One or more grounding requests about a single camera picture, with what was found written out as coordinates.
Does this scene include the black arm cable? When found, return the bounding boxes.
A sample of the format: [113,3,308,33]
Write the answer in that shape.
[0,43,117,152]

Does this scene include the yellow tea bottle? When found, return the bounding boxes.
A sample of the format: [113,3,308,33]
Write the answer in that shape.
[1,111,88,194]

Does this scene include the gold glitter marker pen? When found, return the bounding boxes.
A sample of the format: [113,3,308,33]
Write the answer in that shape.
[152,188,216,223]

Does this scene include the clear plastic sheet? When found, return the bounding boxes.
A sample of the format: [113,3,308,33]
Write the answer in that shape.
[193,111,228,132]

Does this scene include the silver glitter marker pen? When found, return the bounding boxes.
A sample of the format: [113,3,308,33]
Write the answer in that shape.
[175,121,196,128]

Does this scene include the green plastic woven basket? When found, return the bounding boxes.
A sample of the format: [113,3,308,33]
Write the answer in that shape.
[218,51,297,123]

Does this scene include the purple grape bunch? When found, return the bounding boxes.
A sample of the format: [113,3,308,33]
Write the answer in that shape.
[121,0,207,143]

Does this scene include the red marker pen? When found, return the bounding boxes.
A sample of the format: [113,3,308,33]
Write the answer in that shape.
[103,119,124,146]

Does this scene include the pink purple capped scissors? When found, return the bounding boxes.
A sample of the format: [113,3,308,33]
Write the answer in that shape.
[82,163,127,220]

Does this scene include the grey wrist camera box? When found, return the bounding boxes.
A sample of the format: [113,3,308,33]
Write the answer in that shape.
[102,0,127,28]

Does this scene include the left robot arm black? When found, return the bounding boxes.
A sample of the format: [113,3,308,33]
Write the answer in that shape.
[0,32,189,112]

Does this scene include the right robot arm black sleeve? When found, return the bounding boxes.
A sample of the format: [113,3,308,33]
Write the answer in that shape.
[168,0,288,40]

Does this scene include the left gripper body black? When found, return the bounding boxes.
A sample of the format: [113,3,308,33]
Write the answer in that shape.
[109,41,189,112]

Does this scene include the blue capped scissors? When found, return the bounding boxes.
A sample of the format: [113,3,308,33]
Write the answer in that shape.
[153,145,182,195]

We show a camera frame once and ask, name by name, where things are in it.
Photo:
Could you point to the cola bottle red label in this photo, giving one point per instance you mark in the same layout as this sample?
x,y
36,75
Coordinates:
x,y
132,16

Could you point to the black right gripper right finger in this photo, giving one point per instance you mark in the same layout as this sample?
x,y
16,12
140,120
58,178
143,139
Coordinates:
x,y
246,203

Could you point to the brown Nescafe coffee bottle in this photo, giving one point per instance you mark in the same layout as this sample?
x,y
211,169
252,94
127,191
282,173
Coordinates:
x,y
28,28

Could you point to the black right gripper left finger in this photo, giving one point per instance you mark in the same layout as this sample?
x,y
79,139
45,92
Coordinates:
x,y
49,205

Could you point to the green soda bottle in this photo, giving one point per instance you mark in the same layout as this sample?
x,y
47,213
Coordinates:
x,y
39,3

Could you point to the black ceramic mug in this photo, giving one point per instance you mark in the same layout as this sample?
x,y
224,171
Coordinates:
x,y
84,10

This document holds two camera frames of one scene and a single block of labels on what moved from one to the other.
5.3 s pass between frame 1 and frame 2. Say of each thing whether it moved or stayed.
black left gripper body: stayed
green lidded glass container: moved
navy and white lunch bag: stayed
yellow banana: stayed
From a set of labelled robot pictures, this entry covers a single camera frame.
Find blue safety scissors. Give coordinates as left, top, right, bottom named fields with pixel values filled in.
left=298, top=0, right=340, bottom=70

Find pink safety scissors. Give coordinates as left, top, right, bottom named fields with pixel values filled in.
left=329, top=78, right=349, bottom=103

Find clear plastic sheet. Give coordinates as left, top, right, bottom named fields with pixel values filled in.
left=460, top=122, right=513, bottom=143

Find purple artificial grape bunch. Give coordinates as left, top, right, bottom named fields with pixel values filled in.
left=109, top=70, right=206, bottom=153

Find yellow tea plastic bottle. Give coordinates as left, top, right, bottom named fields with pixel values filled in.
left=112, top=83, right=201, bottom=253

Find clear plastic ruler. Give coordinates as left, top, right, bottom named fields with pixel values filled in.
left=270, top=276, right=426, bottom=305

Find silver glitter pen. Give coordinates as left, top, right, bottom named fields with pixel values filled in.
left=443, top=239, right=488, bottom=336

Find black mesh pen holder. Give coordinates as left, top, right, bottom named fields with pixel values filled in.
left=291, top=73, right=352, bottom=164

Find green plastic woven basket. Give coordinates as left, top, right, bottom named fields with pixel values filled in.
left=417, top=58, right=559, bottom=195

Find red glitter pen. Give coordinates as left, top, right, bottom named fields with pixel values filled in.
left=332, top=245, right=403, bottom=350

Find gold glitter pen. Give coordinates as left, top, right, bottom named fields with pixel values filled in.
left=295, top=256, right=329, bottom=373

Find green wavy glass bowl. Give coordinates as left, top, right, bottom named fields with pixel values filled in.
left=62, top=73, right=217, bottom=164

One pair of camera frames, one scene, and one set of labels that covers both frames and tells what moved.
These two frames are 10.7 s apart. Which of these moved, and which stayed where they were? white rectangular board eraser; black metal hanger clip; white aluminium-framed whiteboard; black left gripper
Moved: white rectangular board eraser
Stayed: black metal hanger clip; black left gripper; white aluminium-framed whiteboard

• **The task**: Which lines hold the string "labels"? Copy all of them from the data above.

• **Reply**:
This document holds two camera frames of one scene and a single block of labels on what moved from one to the other.
One pair of camera frames, one scene, and one set of labels that covers both frames and tells what moved.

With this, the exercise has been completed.